● **INSTRUCTIONS FOR THE TASK**: The expected response is the full listing, retyped exactly, without its images.

● **MATERIAL FOR THE TASK**:
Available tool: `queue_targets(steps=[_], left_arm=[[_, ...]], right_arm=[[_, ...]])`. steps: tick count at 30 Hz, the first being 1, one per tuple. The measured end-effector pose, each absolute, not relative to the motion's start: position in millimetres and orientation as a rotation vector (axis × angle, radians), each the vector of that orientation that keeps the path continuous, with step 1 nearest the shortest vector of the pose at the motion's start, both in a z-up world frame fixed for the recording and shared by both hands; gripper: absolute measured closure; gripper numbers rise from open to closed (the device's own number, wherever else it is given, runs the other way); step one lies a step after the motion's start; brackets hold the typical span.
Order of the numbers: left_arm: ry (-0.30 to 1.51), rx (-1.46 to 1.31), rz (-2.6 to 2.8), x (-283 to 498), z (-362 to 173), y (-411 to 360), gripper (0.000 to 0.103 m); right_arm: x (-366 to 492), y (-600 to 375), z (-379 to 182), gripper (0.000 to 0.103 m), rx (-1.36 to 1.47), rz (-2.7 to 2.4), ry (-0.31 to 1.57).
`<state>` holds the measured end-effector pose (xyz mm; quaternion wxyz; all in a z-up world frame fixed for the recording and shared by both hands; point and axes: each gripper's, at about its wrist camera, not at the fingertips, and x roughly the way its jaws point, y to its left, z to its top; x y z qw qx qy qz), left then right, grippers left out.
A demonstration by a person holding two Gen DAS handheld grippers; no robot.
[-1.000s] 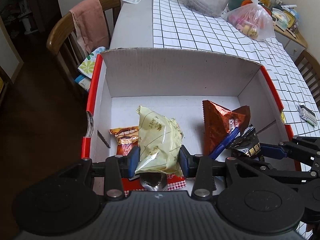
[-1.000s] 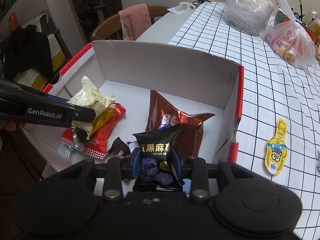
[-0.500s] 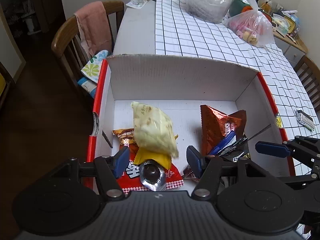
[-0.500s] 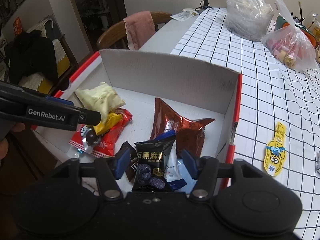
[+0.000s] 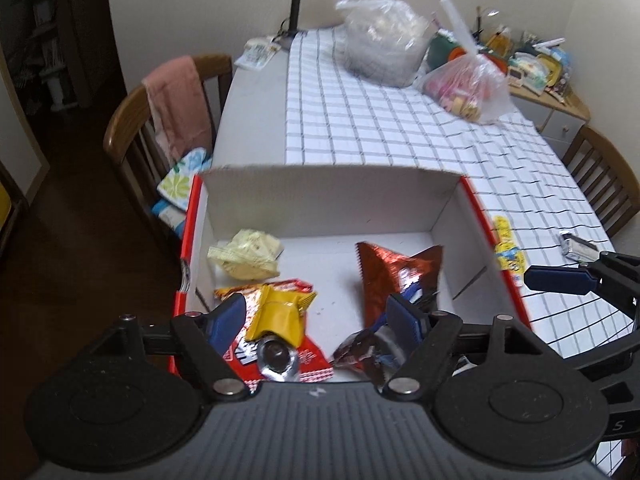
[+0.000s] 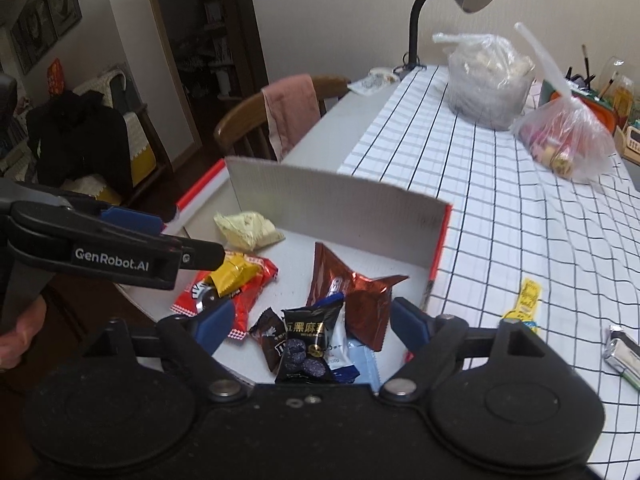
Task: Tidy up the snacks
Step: 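Withdraw both tools from the box toward the yellow candy and silver bar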
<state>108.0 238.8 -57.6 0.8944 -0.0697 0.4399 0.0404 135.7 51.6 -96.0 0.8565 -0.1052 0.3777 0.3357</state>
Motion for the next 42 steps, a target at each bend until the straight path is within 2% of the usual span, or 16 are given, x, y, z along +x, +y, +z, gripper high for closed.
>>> queue_targets(steps=[3,8,11,15,18,21,42], left_arm=[[0.876,-0.133,0.072,103.0,-46.1,227.2,0.019],[0.84,-0.107,0.047,100.1,-32.8,201.5,0.019],[0.824,-0.102,0.027,98.6,-27.1,186.7,0.012],[0.805,-0.098,0.006,98.5,-21.9,165.0,0.01],[0.786,-0.11,-0.004,99.1,-19.2,148.6,0.003],[0.766,-0.106,-0.013,100.8,-18.3,129.1,0.001],[0.833,-0.106,-0.05,169.9,-61.1,-23.5,0.0]], right_arm=[[132.2,37.6,-85.8,0.014,-0.202,0.713,0.769],[128.5,9.6,-71.5,0.01,-0.177,0.711,0.73],[128.9,-10.8,-65.2,0.007,-0.145,0.706,0.72],[130.6,-38.7,-57.6,0.002,-0.107,0.696,0.697],[131.5,-61.5,-53.9,0.001,-0.095,0.685,0.682],[135.0,-84.1,-53.2,0.0,-0.093,0.666,0.678],[205.6,-243.7,-93.6,0.0,-0.246,0.554,0.724]])
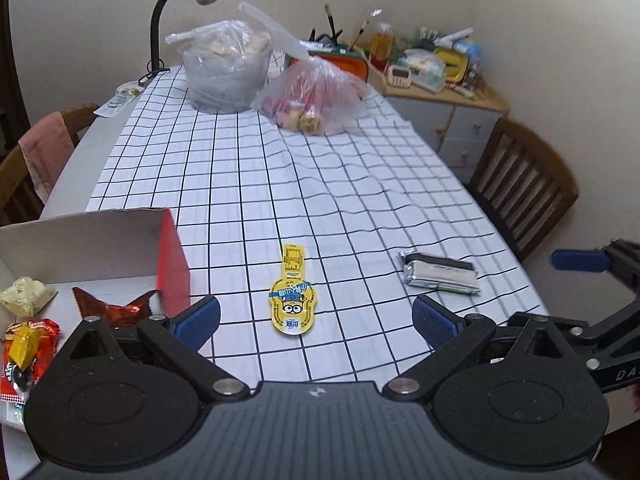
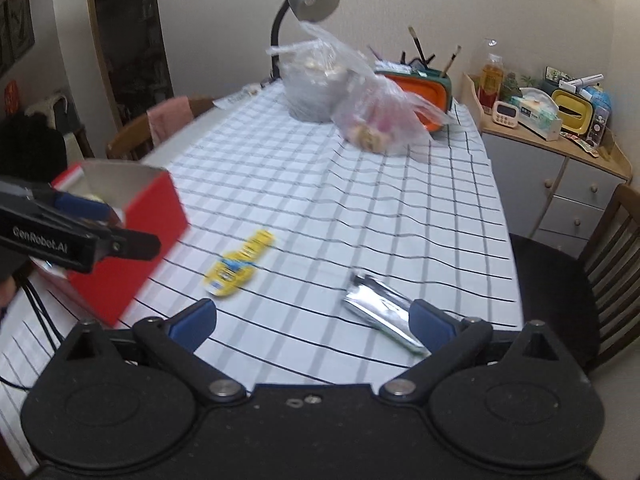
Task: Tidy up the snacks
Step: 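Withdraw both tools from the box toward the yellow candy and silver bar, then grasp the yellow Minion candy with the left tool while the right tool grasps the silver bar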
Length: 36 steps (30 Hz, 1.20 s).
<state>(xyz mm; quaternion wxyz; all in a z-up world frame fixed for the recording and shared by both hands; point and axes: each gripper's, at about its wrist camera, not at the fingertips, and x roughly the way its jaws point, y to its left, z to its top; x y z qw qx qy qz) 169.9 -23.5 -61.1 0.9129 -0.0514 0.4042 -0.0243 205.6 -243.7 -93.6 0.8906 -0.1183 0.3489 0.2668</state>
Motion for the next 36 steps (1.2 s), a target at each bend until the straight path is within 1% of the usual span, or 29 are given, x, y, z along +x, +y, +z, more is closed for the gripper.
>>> queue_targets(steps=[10,19,23,28,32,34,36], left_arm=[[0.928,-0.082,0.041,217.2,-103.4,-42.0,0.0],[1.021,-0.096,0.088,256.1,-139.1,-35.6,0.0],[1.073,-0.129,0.096,270.2,-152.5,-31.2,0.0],[1.13,-0.14,0.114,284.2,-167.7,-27.6,0.001],[1.159,-0.13,0.1,288.2,-174.0,-28.9,0.007],[1.174,-0.123,0.099,289.4,-176.7,-30.5,0.014],[1.189,-0.119,0.098,290.6,-179.3,-31.2,0.025]], right_arm=[[266.7,-258.3,-133.5,0.002,-0.382,0.632,0.789],[313.1,-248.6,-170.5,0.01,-0.495,0.67,0.865],[327.6,-243.8,-183.8,0.018,-0.523,0.685,0.903],[339.9,-239.4,-194.1,0.021,-0.552,0.709,0.931],[345.7,-238.2,-200.3,0.025,-0.555,0.718,0.944],[348.4,-239.2,-202.7,0.027,-0.542,0.718,0.953],[350.0,-241.2,-205.5,0.033,-0.523,0.712,0.961]])
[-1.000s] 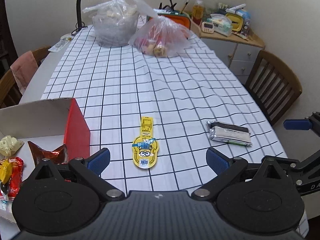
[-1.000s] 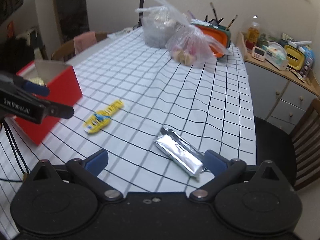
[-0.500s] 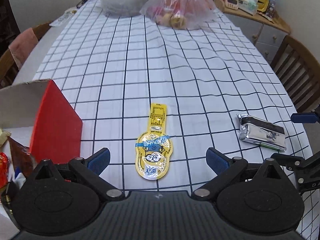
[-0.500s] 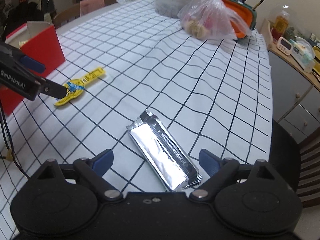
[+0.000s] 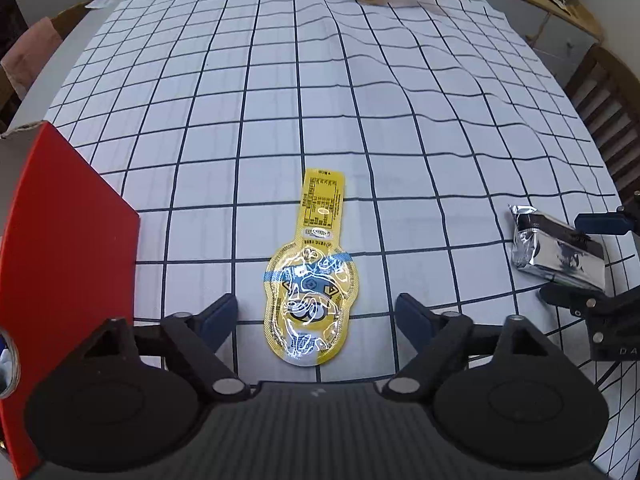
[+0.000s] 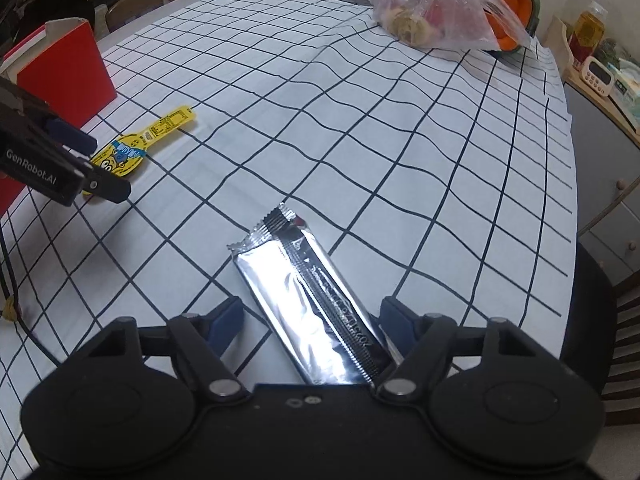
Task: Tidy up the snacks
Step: 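Grasp the yellow Minion candy with the left tool while the right tool grasps the silver bar, then carry the yellow candy and silver bar up and over into the box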
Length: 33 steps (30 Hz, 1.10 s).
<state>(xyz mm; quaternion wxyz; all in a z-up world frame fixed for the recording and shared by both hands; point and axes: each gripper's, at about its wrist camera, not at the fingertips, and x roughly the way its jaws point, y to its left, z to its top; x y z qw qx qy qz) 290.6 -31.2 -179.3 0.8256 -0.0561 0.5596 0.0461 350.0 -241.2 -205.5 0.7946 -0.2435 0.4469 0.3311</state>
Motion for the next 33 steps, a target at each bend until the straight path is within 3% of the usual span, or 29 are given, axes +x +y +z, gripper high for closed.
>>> queue_targets(steps=[3,10,12,33], left_arm=[[1.197,-0.093,0.097,292.8,-181.1,-34.1,0.036],[1.204,-0.069,0.093,294.3,-182.0,-38.5,0.049],[1.203,-0.068,0.091,293.5,-180.6,-40.2,0.058],[1.179,-0.135,0.103,247.6,-162.7,-40.2,0.059]], right_arm=[[349.3,-243.7,-206.8,0.039,-0.503,0.703,0.958],[341.7,-244.8,-204.5,0.054,-0.459,0.675,0.964],[338.1,-244.5,-203.5,0.061,-0.443,0.659,0.967],[264.3,-244.9,-173.5,0.062,-0.218,0.561,0.963]])
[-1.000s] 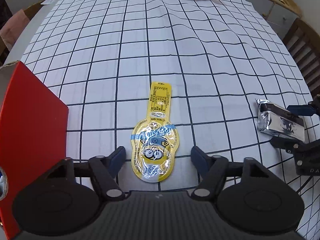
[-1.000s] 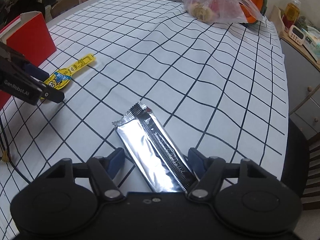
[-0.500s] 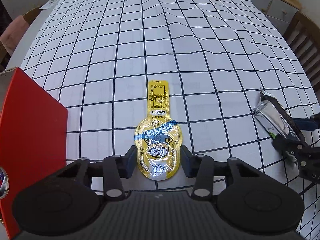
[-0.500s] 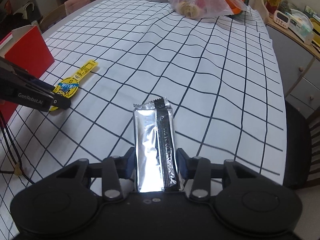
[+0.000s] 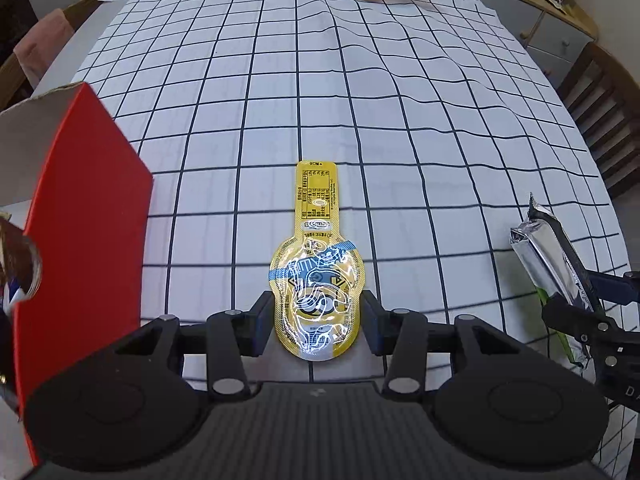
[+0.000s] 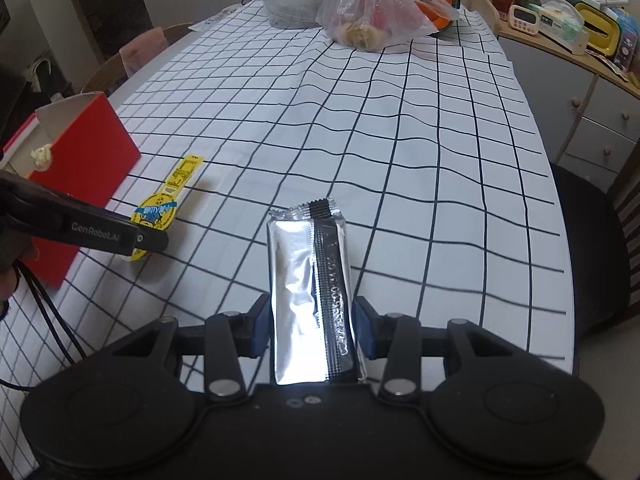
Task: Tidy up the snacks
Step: 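Carry the yellow candy and silver bar up and over into the box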
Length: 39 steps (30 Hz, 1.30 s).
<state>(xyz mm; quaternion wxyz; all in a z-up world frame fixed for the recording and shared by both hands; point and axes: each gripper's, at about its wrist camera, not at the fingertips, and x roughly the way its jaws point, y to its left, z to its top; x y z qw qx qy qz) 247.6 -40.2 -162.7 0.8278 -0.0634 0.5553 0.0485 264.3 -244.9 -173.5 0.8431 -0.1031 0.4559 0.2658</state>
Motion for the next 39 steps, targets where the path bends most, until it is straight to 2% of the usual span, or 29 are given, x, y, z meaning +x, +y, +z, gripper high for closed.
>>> queue_targets(steps=[20,39], left_arm=[[1.004,-0.155,0.065,161.0,-66.6,-20.2,0.059],[0.913,-0.184,0.101,109.4,-22.6,116.5,0.059]], right_arm=[[186.4,-219.2,-99.3,0.062,-0.123,0.577,0.855],[148.7,-83.6,-66.9,0.062,-0.137,0.625,0.785]])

● **ANSWER**:
Available tool: `queue_targets(steps=[_], left_arm=[[_, ...]], right_arm=[[_, ...]])`. steps: tick count at 30 Hz, the first being 1, one per tuple. The measured end-effector pose, each absolute, not relative to the motion's start: position in millimetres and orientation as a rotation vector (axis × angle, radians), each the vector of that orientation that keeps the path continuous, with step 1 nearest the shortest vector of the pose at the motion's start, both in a z-up world frame fixed for the recording and shared by both hands; gripper: absolute measured closure; gripper numbers rise from open to closed (the device's own number, wherever else it is given, runs the other way); step one lies a step after the motion's start; brackets hold the typical span.
Order of the numbers: left_arm: ry (-0.30 to 1.51), rx (-1.46 to 1.31), rz (-2.6 to 2.8), x (-283 to 498), z (-362 to 173), y (-411 to 360), gripper (0.000 to 0.103 m); right_arm: x (-366 to 492), y (-600 to 375), z (-379 to 182), gripper (0.000 to 0.103 m), rx (-1.36 to 1.47), rz (-2.7 to 2.4), ry (-0.31 to 1.57).
`<state>` holds the measured end-effector pose (xyz mm; quaternion wxyz; all in a z-up world frame fixed for the recording and shared by both hands; point and axes: each gripper's, at about its wrist camera, not at the fingertips, and x roughly the way its jaws point, y to its left, z to its top; x y z qw qx qy qz), left then right, grippers left out.
A demonstration by a person holding two Gen DAS handheld grippers; no robot.
[-1.000s] 
[-1.000s] 
[-0.500s] 
[-0.500s] 
[+0.000s] 
[+0.000s] 
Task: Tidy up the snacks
Step: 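Withdraw both tools from the box toward the yellow candy and silver bar
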<state>108.0 238.8 -57.6 0.8944 -0.0697 0.4399 0.0404 135.7 51.6 -96.0 0.8565 -0.1052 0.3777 0.3357</state>
Motion for the next 42 steps, a target at each bend until the straight path is within 2% of the usual span, or 16 are given, x, y, z along +x, +y, +z, gripper high for closed.
>>> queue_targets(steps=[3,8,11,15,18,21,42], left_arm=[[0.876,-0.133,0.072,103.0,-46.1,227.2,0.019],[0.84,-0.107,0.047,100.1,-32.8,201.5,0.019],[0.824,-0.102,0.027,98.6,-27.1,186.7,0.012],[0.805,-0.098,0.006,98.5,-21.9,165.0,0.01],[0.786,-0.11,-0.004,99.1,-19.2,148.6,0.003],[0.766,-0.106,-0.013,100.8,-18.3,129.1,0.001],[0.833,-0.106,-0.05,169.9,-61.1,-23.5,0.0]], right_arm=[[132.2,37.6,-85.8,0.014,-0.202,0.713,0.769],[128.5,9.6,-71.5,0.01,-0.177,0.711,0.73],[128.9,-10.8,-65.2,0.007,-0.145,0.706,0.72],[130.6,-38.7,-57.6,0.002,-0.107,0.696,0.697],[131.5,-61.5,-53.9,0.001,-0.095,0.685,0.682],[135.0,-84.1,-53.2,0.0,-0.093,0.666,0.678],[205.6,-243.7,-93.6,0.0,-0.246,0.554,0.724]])
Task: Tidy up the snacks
Step: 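Withdraw both tools from the box toward the yellow candy and silver bar, then grasp the yellow Minion candy with the left tool while the right tool grasps the silver bar
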Length: 36 steps (30 Hz, 1.20 s).
<state>(xyz mm; quaternion wxyz; all in a z-up world frame fixed for the recording and shared by both hands; point and axes: each gripper's, at about its wrist camera, not at the fingertips, and x roughly the way its jaws point, y to its left, z to its top; x y z qw qx qy qz) 169.9 -23.5 -61.1 0.9129 -0.0514 0.4042 -0.0243 205.6 -243.7 -93.6 0.8906 -0.1183 0.3489 0.2668</state>
Motion for the next 36 steps (1.2 s), a target at each bend until the straight path is within 1% of the usual span, or 29 are given, x, y, z along +x, +y, +z, more is closed for the gripper.
>>> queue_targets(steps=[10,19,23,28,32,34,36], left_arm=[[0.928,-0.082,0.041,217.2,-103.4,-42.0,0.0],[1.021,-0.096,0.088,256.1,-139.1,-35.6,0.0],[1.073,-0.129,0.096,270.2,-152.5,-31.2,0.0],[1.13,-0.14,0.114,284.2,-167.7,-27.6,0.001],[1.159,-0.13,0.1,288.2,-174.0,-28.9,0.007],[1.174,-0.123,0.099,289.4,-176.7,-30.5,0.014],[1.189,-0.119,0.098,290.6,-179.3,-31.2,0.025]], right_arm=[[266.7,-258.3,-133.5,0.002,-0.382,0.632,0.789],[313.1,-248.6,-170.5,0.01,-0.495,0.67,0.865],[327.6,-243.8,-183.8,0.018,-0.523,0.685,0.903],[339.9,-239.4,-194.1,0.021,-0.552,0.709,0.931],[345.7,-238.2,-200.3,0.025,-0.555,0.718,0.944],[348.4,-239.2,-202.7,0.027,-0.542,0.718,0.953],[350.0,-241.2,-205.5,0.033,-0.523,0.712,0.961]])
[-1.000s] 
[-1.000s] 
[-0.500s] 
[-0.500s] 
[+0.000s] 
[+0.000s] 
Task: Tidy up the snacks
Step: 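Grasp the yellow Minion candy with the left tool while the right tool grasps the silver bar, then carry the yellow candy and silver bar up and over into the box
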Length: 33 steps (30 Hz, 1.10 s).
<state>(xyz mm; quaternion wxyz; all in a z-up world frame fixed for the recording and shared by both hands; point and axes: each gripper's, at about its wrist camera, not at the fingertips, and x roughly the way its jaws point, y to its left, z to its top; x y z qw qx qy qz) 290.6 -31.2 -179.3 0.8256 -0.0561 0.5596 0.0461 350.0 -241.2 -205.5 0.7946 -0.2435 0.4469 0.3311</state>
Motion for the next 33 steps, a target at each bend until the straight path is within 3% of the usual span, or 29 are given, axes +x +y +z, gripper high for closed.
>>> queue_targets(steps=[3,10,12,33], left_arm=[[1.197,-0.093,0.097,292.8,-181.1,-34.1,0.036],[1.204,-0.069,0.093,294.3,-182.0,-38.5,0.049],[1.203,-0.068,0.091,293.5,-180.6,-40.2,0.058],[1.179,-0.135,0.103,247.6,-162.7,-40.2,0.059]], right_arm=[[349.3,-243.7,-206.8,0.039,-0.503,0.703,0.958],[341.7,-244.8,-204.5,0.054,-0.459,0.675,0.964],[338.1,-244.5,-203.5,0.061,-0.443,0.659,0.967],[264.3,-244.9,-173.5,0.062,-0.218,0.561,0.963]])
[-1.000s] 
[-1.000s] 
[-0.500s] 
[-0.500s] 
[+0.000s] 
[+0.000s] 
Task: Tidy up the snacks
Step: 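Carry the yellow candy and silver bar up and over into the box
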Length: 39 steps (30 Hz, 1.30 s).
<state>(xyz mm; quaternion wxyz; all in a z-up world frame fixed for the recording and shared by both hands; point and axes: each gripper's, at about its wrist camera, not at the fingertips, and x roughly the way its jaws point, y to its left, z to its top; x y z qw qx qy qz) 247.6 -40.2 -162.7 0.8278 -0.0634 0.5553 0.0485 264.3 -244.9 -173.5 0.8431 -0.1031 0.4559 0.2658</state>
Motion for the next 39 steps, targets where the path bends most, until it is straight to 2% of the usual span, or 29 are given, x, y, z meaning +x, +y, +z, gripper high for closed.
>>> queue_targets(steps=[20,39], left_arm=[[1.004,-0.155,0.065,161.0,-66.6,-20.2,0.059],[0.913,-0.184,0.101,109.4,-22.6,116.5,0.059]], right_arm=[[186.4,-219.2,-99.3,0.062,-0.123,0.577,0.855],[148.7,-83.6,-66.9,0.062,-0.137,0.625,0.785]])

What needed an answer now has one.